## WHAT NEEDS TO BE DONE
Repeat the listing below exactly.

## INFORMATION PROVIDED
_____

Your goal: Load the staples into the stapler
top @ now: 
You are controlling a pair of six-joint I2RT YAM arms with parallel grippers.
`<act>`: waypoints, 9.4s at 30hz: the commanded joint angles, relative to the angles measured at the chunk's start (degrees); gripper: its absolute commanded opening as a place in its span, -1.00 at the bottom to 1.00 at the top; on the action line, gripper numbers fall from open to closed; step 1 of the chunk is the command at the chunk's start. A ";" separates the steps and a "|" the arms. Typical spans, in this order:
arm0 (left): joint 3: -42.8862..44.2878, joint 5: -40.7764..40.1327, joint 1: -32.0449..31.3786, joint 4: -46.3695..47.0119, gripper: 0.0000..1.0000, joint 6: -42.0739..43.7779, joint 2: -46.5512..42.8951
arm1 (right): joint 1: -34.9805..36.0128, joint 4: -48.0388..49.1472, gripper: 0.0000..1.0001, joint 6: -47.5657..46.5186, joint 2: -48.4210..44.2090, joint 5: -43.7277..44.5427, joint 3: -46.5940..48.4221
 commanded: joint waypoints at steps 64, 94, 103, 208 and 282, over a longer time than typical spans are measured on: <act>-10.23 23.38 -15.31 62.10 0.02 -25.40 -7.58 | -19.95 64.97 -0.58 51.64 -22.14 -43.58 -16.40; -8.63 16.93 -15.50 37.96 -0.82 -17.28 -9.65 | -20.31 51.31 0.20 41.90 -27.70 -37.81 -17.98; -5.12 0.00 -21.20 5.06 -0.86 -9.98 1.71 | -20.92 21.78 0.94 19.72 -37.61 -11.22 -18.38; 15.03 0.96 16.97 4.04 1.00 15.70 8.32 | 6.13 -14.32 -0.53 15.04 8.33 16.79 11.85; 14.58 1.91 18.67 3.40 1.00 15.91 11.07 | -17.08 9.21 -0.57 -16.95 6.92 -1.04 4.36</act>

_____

## RESPONSE TO THE TASK
Your goal: Load the staples into the stapler
top @ now: 
You are controlling a pair of six-joint I2RT YAM arms with parallel grippers.
`<act>`: waypoints, 9.4s at 30hz: the commanded joint angles, relative to the angles measured at the chunk's start (degrees); gripper: its absolute commanded opening as a place in its span, -1.00 at the bottom to 1.00 at the top; on the action line, gripper numbers fall from open to closed; step 1 of the chunk is the command at the chunk's start. A ";" separates the steps and a "|" the arms. Typical spans, in this order:
arm0 (left): joint 3: -42.8862..44.2878, joint 5: -40.7764..40.1327, joint 1: -32.0449..31.3786, joint 4: -46.3695..47.0119, gripper: 0.0000..1.0000, joint 6: -42.0739..43.7779, joint 2: -46.5512..42.8951
arm1 (right): joint 1: -34.9805..36.0128, joint 4: -48.0388..49.1472, gripper: 0.0000..1.0001, joint 6: -47.5657..46.5186, joint 2: -48.4210..44.2090, joint 5: -43.7277..44.5427, joint 3: -46.5940..48.4221
 commanded: joint waypoints at steps 64, 94, 103, 208 and 282, over a longer time than typical spans are measured on: <act>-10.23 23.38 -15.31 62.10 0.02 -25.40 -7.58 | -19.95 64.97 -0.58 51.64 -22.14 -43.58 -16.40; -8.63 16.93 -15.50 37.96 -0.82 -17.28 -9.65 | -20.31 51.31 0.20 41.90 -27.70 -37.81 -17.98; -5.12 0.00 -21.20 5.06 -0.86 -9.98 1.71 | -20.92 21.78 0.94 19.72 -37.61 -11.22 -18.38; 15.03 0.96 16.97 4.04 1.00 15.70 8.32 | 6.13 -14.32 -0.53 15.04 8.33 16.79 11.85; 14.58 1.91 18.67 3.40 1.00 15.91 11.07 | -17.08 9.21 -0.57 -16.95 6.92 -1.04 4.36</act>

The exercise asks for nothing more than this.